Doug King, the group's director, said retired officers from the Corps' Center for Emerging Threats and Opportunities were responsible for researching and crafting these conflict scenarios.
"When we get kicked in the teeth, we stop, we figure out why, and we add a capability or we change a tactic, and we come at it again," he said.
Out of these risk assessments come five critical tasks designed to evolve the Marine Corps for the future fight.
Under the task of integrating the naval force for fights at and from the sea, planners propose finding new ways to integrate Marine air-ground task forces aboard naval platforms, including finding places for them to deploy aboard guided missile destroyers and littoral combat ships in addition to traditional amphibious ships.
The service is also tasked with evolving the multi-capable Marine air-ground task force for large-scale fights, configuring in order to be able to allow a Marine expeditionary force and two Marine expeditionary brigades to deploy simultaneously for a major contingency. The document also advocates better teamwork with special operations forces and with unmanned technologies, such as drones and robots, in order to cover the battlefield better.
The third task requires Marines to find better ways to operate in an environment in which networks are contested, tasking commands to leverage networks and effective ISR to deliver rapid and precise fires and training troops how to operate in an environment in which the network is compromised or unavailable.
Commandant Gen.
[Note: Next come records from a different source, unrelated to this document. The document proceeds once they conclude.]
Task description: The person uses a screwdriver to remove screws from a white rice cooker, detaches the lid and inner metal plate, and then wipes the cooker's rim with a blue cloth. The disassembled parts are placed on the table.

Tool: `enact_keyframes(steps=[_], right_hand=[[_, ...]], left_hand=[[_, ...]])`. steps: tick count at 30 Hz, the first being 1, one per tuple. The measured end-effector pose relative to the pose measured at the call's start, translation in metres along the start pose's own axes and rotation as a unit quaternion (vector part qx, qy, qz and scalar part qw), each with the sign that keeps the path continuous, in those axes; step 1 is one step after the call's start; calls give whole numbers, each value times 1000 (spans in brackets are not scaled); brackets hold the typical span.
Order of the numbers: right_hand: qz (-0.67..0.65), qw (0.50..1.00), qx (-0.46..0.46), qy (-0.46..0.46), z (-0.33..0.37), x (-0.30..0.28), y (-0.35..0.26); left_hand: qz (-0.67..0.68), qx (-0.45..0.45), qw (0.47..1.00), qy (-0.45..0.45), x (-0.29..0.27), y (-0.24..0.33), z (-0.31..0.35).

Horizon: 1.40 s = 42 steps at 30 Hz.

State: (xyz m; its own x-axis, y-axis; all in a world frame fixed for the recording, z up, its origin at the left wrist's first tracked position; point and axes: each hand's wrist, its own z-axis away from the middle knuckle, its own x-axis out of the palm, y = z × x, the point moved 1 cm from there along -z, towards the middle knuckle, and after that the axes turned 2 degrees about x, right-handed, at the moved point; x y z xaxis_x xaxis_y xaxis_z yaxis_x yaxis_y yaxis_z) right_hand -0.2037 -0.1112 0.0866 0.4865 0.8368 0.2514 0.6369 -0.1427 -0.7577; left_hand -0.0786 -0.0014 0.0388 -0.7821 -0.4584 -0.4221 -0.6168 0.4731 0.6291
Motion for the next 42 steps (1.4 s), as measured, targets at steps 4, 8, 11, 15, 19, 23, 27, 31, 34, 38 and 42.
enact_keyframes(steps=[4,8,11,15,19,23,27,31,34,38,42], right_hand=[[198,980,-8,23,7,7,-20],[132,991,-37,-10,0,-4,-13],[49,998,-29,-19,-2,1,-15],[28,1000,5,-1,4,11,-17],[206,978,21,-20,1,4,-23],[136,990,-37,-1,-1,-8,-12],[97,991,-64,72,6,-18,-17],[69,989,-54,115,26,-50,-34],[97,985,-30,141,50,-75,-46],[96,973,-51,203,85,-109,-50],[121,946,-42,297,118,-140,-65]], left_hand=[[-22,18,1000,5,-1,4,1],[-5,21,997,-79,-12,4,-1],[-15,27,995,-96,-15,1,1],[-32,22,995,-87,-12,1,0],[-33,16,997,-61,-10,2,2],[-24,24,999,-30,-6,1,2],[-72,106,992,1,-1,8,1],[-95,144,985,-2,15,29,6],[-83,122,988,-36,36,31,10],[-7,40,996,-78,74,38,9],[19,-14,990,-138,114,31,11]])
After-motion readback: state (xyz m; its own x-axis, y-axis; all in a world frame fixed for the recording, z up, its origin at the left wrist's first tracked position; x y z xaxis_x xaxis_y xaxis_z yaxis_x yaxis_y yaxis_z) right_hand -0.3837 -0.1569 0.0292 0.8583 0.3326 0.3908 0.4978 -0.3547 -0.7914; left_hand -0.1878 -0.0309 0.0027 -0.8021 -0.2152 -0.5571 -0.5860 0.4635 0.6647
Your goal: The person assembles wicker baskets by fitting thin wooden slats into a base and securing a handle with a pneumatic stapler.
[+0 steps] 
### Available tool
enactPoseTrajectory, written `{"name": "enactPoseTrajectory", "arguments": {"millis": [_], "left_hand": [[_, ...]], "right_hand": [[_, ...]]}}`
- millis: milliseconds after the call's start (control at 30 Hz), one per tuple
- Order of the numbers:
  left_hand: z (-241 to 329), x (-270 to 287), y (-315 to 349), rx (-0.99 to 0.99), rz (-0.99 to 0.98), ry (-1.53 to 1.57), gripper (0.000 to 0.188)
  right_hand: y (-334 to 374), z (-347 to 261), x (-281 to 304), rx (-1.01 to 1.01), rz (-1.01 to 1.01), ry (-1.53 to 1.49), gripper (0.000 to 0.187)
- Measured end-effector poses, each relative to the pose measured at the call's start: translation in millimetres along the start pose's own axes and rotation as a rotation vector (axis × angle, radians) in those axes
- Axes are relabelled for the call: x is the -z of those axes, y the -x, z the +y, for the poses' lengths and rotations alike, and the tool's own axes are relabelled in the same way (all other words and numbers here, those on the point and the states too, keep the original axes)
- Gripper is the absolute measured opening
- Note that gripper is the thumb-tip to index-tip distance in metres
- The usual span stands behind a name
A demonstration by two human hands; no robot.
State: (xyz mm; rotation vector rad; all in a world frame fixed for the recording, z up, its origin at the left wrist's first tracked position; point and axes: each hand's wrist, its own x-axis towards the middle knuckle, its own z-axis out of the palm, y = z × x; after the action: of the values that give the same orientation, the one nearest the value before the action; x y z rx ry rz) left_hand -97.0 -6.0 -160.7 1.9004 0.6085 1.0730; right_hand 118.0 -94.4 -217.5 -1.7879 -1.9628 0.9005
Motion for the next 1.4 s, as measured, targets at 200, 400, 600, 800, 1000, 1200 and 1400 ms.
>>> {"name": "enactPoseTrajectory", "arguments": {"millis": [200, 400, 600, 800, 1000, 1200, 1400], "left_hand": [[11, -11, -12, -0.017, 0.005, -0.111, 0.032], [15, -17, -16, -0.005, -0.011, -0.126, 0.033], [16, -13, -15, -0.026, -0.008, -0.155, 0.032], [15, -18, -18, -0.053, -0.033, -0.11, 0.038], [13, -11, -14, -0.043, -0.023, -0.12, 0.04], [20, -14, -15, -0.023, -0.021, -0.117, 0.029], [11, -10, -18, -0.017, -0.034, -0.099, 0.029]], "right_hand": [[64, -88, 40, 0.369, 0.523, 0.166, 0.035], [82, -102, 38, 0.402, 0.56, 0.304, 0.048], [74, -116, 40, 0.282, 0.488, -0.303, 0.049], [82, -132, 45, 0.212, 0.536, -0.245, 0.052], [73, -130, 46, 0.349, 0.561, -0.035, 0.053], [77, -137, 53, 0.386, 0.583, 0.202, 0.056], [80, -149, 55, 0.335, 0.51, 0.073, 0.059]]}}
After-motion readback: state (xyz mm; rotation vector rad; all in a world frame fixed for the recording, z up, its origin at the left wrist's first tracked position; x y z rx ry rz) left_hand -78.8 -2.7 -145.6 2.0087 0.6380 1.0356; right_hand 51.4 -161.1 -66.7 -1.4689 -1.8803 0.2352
Robert Neller has frequently spoken about his concern that cell phones and GPS-enabled devices may prove a vulnerability for Marines, and said he wants to retrain on low-technology methods of land navigation and operation in anticipation of such a threat.
The document also tasks units with improving their ability to maneuver in a range of environments, from complex terrain in the mountains, arctic and jungle to densely populated urban areas. While much of Marine Corps training still happens at places like Marine Corps Air-Ground Combat Center Twentynine Palms in the Mojave Desert -- well suited to the battlefields of Iraq and Afghanistan, Ellis Group plans officers said major exercise scenarios are already being adapted to simulate these mega-cities.
During the Marine Corps Integrated Exercise 2016, which took place at Twentynine Palms in August, Marines mapped out a discrete city block and flooded it with people: 100 roleplayers to simulate a neutral population, a significant Marine element to play an opposing force, and more roleplayers to stand in for police forces.
There were between 750 and 800 people in all, said Ellis Group plans officer Maj. Brian Davis, and Marines were forced to get supplies delivered from a ship 150 miles away or scavenge them locally, he said.
"It was a significant urban operation in a very confined area," he said.
The fifth and final task calls for Marine Corps brass to exploit the competence of the individual Marine, refining recruiting practices to ensure high-quality people enter the Corps and developing more complex and comprehensive training for all Marines, including more education on littoral operations, regional cultural learning and leadership development that pushes more key decisions down to skilled enlisted leaders.
It's a strategy that requires all Marines to buy into the overall operating concept and take ownership of what the Corps is trying to accomplish, even at the lowest operating levels. And efforts to engage those rank-and-file Marines in the conversation is evident from the outset, in the choice to begin a planning document with a dramatic command-debrief vignette, reminiscent of science fiction.
"We had this Tom Clancy-esque novel in the very beginning," Davis said. "But everything in there is talked about in the document."